Torque gets you off the line. Power keeps you accelerating. Gearing decides the trade. Tune the rig below, then race a petrol rival to the flag.
Drag the final-drive ratio. Watch the torque curve trade launch force against top speed.
The real ODYSSEY 21 is geared to hit 0–100 km/h in 4.5 s: even on a 130% gradient. Can your setup beat it?
Same peak power. The EV delivers max torque from 0 rpm; the petrol car has to climb its rev range and shift gears.
Torque (Nm) is rotational force: what shoves the car forward. Power (kW) is how fast that force can be delivered as speed rises. Power = torque × rotational speed, which is why the force curve collapses as the car goes faster: the motor runs out of watts, not twist.

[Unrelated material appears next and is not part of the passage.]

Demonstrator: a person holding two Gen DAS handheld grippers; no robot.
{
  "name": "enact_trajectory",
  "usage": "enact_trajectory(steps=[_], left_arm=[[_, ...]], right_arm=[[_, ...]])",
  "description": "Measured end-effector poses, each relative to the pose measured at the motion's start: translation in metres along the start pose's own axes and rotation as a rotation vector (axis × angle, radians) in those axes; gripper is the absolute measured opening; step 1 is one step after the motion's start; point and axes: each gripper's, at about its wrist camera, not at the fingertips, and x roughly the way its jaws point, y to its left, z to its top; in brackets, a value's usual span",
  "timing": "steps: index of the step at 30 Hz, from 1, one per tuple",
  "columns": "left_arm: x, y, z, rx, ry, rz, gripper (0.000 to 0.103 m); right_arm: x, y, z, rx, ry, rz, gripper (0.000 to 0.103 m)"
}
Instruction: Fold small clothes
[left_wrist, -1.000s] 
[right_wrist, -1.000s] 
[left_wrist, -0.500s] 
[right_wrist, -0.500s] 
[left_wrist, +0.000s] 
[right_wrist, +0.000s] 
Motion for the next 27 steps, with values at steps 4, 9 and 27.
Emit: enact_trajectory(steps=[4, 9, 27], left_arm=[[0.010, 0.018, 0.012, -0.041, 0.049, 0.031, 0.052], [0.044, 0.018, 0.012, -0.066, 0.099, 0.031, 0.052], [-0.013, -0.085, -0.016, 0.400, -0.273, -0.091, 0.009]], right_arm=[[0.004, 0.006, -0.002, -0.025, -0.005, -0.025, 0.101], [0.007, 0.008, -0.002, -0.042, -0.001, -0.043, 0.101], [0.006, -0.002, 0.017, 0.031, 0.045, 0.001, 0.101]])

A petrol engine makes almost no torque at low revs: it needs to scream to ~7,000 rpm and shift through gears. An electric motor delivers maximum torque from a standstill with a single-speed gearbox. That's the entire launch duel in one sentence.
A taller ratio multiplies torque at the wheels: brutal launches, lower top speed. A shorter ratio does the opposite. Race engineers re-gear for every terrain: deep sand wants force, a frozen lakebed wants speed. There is no perfect answer, only the right compromise.
The next-generation Pioneer 25 keeps the dual 200 kW eMotors you just mastered, but feeds the battery from a 75 kW hydrogen fuel cell storing 2 kg of H2 at 400 bar. The motor physics in this course doesn't change. The energy source does.